I have heard that some people paint, or put stickers on their trailers to make them more individual and hence less likely to be stolen. And there are various devices, but I know little about them. Any advice?

I don't worry about my truck, nobody would want it.


----------



## natisha (Jan 11, 2011)

They make cheap but effective locks that go through the pinhole of the hitch.
Of course nothing will stop a determined person with a bolt cutter but most thieves look for an easy target & a lock could be enough to turn them away.


----------



## Kato (Apr 20, 2011)

Does the hitch lock have a hole that would hold a padlock? We usually put a pin in to hold it down in place to keep it on the ball but when we go up to the city we put a padlock on it. They could cut it easily if they wanted but the hope is if they are looking to steal a trailer they will see that and move on to an easier one.


----------



## Darrin (Jul 11, 2011)

Never had my trailer hitch messed with it know anyone that's had a horse trailer stolen so that's just not been a concern of mine. I do lock up the tack room and also the swing gate in back. Don't forget your horses can be messed with and/or stolen when you stop for a bite to eat it use the rest room when your trailer is out of site. 

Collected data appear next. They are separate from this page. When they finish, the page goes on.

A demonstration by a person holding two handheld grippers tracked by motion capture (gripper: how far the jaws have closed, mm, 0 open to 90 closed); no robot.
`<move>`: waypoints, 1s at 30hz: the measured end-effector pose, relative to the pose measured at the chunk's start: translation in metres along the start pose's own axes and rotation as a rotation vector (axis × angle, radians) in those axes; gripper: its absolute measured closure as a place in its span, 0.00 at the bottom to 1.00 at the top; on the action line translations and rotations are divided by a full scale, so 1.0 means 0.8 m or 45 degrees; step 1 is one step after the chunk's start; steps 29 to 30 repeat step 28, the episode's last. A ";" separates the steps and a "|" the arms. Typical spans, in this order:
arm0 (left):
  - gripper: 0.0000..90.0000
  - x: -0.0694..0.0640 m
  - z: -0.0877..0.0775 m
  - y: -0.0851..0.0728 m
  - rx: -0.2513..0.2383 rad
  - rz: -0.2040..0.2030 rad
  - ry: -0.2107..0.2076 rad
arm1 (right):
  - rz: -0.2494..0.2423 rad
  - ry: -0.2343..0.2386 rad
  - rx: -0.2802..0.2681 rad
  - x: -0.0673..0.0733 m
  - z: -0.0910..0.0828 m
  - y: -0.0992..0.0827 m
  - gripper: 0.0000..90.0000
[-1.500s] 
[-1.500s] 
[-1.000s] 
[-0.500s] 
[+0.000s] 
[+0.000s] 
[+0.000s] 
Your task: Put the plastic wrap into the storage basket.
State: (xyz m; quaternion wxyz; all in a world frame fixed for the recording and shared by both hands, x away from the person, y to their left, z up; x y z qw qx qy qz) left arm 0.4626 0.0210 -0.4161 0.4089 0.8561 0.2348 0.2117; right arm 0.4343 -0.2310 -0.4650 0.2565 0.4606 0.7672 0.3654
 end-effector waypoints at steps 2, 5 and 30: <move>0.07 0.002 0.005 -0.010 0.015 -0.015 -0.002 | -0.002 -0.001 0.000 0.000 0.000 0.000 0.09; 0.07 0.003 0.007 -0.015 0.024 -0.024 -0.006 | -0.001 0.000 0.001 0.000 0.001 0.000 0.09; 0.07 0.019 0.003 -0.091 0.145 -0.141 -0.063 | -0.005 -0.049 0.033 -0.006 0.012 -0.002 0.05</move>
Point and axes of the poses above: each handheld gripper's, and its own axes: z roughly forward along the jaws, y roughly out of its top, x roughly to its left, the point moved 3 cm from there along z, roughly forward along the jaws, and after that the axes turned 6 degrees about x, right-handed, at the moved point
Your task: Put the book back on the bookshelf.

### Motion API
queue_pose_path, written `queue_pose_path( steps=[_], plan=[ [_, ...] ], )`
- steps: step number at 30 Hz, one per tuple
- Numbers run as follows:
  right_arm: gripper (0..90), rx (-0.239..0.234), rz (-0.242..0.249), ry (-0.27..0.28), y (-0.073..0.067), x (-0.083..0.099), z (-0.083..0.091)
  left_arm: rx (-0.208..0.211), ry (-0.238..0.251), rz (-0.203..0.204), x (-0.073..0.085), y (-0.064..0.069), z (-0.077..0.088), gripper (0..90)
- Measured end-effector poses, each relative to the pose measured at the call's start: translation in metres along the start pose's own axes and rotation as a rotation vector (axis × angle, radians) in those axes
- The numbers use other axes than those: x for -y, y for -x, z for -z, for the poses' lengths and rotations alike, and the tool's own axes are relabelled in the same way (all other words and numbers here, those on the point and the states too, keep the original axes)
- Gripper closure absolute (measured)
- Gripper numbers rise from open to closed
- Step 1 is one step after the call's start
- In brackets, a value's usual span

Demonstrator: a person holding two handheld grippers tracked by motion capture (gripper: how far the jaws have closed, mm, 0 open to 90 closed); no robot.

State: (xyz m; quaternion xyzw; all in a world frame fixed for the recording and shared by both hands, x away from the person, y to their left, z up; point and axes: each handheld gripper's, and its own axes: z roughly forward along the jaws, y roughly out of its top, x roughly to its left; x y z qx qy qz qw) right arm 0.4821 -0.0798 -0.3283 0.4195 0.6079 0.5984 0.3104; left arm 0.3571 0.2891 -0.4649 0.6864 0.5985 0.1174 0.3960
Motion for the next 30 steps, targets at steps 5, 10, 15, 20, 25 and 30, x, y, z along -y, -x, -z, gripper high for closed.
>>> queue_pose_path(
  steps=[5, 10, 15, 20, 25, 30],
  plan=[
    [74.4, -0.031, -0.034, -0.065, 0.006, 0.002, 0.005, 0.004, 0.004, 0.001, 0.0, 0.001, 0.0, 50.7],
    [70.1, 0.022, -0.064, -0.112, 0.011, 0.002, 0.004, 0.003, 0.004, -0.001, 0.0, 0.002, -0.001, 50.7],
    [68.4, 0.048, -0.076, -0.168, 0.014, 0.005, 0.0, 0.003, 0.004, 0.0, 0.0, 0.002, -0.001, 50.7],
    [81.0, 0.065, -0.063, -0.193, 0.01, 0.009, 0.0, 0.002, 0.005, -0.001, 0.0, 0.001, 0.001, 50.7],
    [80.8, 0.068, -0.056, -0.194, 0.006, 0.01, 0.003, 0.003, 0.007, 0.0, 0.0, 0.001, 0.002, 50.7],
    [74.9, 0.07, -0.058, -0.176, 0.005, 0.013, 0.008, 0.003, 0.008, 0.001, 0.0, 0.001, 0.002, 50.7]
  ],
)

The biggest issue we have at trail heads is vehicles getting broke into. Thieves know they'll be parked for a long time and hide in the bushes watching and waiting. Matter of fact I lock all valuables up in the trailer tack as most thieves don't have the tools on hand to bust into that.


----------



## Avna (Jul 11, 2015)

On a day ride I am careful to not leave anything worth stealing in my truck or my trailer tack room. I can't lock my ramp gate but the tackroom locks, I always lock my truck and tackroom. I don't think my hitch has a pin. I'll have to look.

Friend of a friend had all her saddles stolen out of her trailer at a gas station while she was in the bathroom. Didn't find out until she got home. Moral of the story keep your tackroom locked! That's the worst story I've heard close at hand.


----------



## Mulefeather (Feb 22, 2014)

It’s easy enough to install a lock on a trailer if there is none, and as the person with the stolen saddles found out, people are opportunists, so don’t give them the opportunity. You could take it to a shop that services trailers and ask them to bolt a lock onto the tack room door on a trailer- you need to make sure that it’s something someone can’t break off by hitting it or lifting it. 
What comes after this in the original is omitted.